キレのいい音をセタンタの後頭部で鳴らしたランサーは、大きくつんのめったセタンタが眉を吊り上げて振り向く前に、振るった平手を戻してそっぽを向いている。エミヤはといえば飛びこんでくるかと思ったセタンタを受け止め損ねてどうしていいのかといった顔をするしかなかった。
「この暴力兄貴ッ!」
「うるせえエロガキ怒鳴んじゃねえピンク脳ウイルスがオレの方にまで飛ぶじゃねえか。大体がな、イベント事に乗り遅れてる時点でな、その脳恐竜並みなんだよ。遅せえんだ。乗り遅れてんだよ。残念でしたまた来世、ってな」
「いってることのはんぶんいじょうもききとれなかったけどめちゃくちゃむかつく……!」
最速の冬木の猛犬は舌戦でもその力をフルに発揮するようだ。いかに小さくてはしっこくても、セタンタはまだまだ子犬。
猛犬には敵わぬということで…………いいのだろうか…………?
悔しさと理解不能さと怒りとで思考回路はショート寸前、またも頭から煙を出しそうになっているセタンタは今にも、目の前の兄に飛びかかりそうだ。
「まず前提条件からして間違ってんだよ」
はらはらと仲裁するべきか膝を浮かしかけているエミヤの耳に、面倒そうに言うランサーの声が届く。
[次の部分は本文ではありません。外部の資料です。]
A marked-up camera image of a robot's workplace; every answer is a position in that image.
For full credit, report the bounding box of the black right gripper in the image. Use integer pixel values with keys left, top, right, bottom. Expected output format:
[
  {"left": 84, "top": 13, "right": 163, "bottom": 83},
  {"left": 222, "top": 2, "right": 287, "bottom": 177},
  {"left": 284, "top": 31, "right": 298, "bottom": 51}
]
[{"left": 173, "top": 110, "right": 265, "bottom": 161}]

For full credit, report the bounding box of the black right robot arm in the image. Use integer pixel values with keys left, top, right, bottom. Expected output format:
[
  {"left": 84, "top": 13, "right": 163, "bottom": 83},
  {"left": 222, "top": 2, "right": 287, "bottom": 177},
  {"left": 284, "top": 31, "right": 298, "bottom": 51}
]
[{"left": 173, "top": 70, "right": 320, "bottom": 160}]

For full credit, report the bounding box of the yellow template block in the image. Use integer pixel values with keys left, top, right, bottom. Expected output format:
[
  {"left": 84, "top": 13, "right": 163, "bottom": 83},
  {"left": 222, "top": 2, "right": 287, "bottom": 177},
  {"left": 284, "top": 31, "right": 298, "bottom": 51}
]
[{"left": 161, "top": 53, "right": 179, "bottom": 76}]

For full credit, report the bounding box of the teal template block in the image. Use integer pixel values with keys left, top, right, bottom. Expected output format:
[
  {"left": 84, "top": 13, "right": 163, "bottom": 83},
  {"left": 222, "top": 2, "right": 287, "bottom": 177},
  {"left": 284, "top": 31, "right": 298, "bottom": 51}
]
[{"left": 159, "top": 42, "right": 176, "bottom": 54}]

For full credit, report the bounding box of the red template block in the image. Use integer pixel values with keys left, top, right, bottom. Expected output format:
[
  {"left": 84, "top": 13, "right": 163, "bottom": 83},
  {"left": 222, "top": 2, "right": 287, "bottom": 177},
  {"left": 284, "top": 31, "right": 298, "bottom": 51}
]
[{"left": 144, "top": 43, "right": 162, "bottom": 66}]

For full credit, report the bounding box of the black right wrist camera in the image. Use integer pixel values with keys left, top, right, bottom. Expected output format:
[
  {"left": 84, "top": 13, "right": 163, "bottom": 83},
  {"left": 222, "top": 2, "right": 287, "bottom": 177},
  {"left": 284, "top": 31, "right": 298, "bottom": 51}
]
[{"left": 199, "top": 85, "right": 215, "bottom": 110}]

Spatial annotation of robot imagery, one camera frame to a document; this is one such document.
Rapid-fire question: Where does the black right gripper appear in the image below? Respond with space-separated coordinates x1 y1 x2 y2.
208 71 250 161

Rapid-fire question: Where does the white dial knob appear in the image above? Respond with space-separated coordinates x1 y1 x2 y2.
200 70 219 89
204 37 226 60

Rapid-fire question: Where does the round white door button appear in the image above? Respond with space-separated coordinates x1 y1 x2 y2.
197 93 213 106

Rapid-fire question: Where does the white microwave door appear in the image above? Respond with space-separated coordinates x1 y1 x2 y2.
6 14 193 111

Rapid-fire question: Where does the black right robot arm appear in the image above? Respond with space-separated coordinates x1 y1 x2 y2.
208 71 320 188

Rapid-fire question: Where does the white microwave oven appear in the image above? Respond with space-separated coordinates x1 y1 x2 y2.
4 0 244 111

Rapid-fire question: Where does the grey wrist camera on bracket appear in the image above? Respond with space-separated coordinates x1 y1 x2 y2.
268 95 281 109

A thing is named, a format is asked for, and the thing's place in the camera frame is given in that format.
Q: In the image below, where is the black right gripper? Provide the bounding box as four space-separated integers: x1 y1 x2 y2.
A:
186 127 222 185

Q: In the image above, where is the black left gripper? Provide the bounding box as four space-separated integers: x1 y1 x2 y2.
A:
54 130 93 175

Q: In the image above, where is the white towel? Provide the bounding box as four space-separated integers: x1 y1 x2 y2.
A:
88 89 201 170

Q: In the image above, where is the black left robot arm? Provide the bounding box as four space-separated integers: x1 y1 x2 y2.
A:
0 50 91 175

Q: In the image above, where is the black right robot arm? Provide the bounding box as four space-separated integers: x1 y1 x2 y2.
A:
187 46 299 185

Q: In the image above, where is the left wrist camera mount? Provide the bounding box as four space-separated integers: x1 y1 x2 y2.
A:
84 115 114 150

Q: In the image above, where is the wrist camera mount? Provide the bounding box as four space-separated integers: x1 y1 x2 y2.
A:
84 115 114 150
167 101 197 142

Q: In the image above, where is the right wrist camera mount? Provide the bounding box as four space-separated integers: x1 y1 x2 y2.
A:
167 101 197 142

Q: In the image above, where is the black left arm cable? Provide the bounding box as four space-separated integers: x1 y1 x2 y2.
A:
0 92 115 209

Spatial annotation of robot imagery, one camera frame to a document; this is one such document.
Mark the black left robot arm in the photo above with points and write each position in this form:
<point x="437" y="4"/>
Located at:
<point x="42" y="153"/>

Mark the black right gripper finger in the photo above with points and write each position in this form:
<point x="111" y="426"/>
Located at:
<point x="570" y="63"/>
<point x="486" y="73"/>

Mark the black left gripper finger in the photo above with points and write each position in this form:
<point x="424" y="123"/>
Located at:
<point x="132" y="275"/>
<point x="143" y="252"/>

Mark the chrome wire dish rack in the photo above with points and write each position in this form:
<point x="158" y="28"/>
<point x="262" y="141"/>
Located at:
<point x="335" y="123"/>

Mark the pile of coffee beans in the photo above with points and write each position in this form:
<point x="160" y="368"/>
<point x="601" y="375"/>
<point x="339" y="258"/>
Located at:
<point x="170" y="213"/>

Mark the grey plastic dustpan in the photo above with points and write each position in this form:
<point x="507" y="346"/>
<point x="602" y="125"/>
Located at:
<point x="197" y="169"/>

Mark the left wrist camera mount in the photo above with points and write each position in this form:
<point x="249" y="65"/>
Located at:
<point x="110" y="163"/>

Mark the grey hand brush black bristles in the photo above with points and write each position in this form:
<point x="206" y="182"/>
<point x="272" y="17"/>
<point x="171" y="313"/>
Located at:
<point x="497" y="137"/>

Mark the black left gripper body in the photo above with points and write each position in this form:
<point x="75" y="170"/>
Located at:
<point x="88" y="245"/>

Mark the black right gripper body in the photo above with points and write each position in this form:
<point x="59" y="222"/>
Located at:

「“キスの日”だからキスする? は、冗談言ってんじゃねえよ」
「―――――ッなら、兄貴はしたくねえのか!」
「ああ?」
大変に柄悪く、当主様は次期当主様をねめつけた。
そうして。
「んなもんしてえに決まってんだろ。だがわざわざ日付がどうの、記念日がどうこうだのと理由つけてかこつけて襲いかかったりしねえってんだよ」
そこまでで済めば立派だったのだ、が、
「オレはオレがしたいときにしたいようにする。そういうもんだろうが」
と。
すべてをぶち壊しにする締めくくりをあっさりと述べてくださったのだった。
「…………」
「…………」
ひゅるっ、と一陣の風。
青い疾風の名は伊達ではなかったか、いやこれはそういう、
「ふざけんなへりくつエロ兄貴!」
怒りで耳まで真っ赤にしたセタンタがちゃぶ台を返す。ランサーはそれを軽々受け止め、逆にセタンタへ向かい放り投げた。
当たりはしない。持ち前の俊敏さでセタンタは避ける。けれど守りはがら空きになり―――――
「たとえば、それが今だ」
懐に飛びこまれたエミヤの遠くで、「ああ!」という顔でセタンタが目を見開いていた。その声を聞き、同時にエミヤの表情を見、悪い顔で笑うランサー。
「ランサー……!」
「逃げ場はねえ。覚悟しな、エミヤ」
「…………っ」
傍目から見れば確かにそうだ。
エミヤはやむなく、奥義を発動させた。
「何!?」
「エミ……」
兄弟の驚いた表情が見えなくなる。阻まれる。
エミヤが跳ね上げた畳によって。
「小母様から教わったものだが……」
まさかこんなところで役に立つとはな。
ちゃぶ台返しよりも数段ランク上の、奥義・畳返し。
強く踏みこんだ足をそのままに、間一髪間に合ったことに低く安堵の息をつくエミヤの額を、ついと流れるひとすじの汗。そそり立った畳の向こうから、
「何考えてんだおふくろの奴」
「エミヤすげえ……!」
心底呆れ返るランサーの声と、心底感嘆するセタンタの声が聞こえた。
すっかりあっさり数十分前までの話題など忘れ去られ、庭から偶然部屋の中を覗いた護衛は当主に次期当主、その教育係、そして部屋の中央に無駄に威風堂々とそそり立つ畳一枚を見て一体何事が、とびくりとその肩を揺らしたのだった。
教訓。
いくら無駄に思えることでも、人から教えられたことはとりあえず身につけておくといい。